- Work request -
Select, from the data, each line where "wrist" occurs.
Collected data Block Start
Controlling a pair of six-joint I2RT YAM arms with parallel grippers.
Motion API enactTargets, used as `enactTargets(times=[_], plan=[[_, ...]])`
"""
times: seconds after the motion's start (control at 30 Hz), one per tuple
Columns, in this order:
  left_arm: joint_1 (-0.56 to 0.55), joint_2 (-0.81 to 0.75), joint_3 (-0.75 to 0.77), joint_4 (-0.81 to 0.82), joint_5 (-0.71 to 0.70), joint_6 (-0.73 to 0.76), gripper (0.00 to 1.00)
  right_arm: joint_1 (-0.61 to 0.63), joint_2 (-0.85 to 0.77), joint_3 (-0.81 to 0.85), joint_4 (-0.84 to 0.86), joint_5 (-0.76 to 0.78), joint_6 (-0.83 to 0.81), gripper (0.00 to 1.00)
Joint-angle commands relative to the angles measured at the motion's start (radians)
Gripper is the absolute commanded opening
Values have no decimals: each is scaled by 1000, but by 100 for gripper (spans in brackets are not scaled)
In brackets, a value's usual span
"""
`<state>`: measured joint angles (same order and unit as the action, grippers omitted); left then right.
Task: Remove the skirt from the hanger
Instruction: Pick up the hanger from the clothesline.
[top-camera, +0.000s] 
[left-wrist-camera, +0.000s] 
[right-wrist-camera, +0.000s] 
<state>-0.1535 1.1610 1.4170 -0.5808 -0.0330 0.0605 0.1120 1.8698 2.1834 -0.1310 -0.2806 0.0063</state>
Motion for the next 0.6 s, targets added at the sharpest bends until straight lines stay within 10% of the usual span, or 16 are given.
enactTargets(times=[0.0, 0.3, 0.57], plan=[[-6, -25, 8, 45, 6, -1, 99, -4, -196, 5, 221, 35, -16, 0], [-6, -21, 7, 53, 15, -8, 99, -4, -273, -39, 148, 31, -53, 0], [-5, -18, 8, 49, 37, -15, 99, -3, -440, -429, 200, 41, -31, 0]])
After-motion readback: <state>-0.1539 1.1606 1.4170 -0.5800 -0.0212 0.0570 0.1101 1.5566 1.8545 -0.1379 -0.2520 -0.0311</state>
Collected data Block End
- Solved exercise -
[left-wrist-camera, +0.000s] 
[right-wrist-camera, +0.000s] 

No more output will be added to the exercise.